* **INSTRUCTIONS FOR THE TASK**
From the listing below, pull out every line where the string "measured" appears.

* **DATA EXTRACT**
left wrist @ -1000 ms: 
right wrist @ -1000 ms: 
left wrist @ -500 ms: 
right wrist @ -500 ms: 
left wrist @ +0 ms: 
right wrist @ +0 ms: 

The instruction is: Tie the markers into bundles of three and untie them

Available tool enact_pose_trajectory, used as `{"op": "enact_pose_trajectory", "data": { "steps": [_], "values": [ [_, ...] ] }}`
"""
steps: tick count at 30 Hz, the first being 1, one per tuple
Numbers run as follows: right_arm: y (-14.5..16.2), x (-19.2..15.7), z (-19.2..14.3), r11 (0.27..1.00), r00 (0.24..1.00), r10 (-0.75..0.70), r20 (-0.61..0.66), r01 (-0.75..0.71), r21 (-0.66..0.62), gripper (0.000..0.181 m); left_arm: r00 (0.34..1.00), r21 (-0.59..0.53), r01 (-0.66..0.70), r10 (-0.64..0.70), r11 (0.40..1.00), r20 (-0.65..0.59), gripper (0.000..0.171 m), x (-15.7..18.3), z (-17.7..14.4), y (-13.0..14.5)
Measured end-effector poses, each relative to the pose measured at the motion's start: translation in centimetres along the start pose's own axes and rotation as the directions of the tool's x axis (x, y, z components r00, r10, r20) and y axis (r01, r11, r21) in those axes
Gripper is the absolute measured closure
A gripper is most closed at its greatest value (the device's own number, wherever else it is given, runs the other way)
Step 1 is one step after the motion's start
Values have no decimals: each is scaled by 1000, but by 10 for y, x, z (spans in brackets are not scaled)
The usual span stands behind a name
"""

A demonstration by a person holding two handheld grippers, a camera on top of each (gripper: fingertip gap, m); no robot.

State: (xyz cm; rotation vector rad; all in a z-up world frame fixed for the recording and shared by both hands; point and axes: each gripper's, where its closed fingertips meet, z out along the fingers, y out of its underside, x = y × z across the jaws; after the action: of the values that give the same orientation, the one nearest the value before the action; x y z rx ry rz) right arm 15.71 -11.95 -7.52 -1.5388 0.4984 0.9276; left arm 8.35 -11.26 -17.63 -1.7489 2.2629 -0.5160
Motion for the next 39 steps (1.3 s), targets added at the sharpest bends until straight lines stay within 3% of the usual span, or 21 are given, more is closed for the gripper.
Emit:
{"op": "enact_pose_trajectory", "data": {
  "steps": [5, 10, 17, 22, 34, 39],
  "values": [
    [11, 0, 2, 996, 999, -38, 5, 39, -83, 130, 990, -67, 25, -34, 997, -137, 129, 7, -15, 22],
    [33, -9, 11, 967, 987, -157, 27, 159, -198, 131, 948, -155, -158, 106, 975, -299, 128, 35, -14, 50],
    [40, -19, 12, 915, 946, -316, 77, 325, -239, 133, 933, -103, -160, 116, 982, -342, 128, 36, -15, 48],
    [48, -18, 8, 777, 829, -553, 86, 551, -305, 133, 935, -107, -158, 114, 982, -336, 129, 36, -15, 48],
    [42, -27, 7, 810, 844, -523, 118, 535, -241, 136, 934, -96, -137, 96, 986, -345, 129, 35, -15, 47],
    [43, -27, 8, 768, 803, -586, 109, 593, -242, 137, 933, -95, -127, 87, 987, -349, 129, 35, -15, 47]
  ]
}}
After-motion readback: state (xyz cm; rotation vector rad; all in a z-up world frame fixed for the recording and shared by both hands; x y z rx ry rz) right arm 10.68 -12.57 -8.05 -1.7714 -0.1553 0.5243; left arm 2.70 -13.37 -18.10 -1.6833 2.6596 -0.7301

* **ANSWER TO THIS PROBLEM**
Measured end-effector poses, each relative to the pose measured at the motion's start: translation in centimetres along the start pose's own axes and rotation as the directions of the tool's x axis (x, y, z components r00, r10, r20) and y axis (r01, r11, r21) in those axes
Gripper is the absolute measured closure

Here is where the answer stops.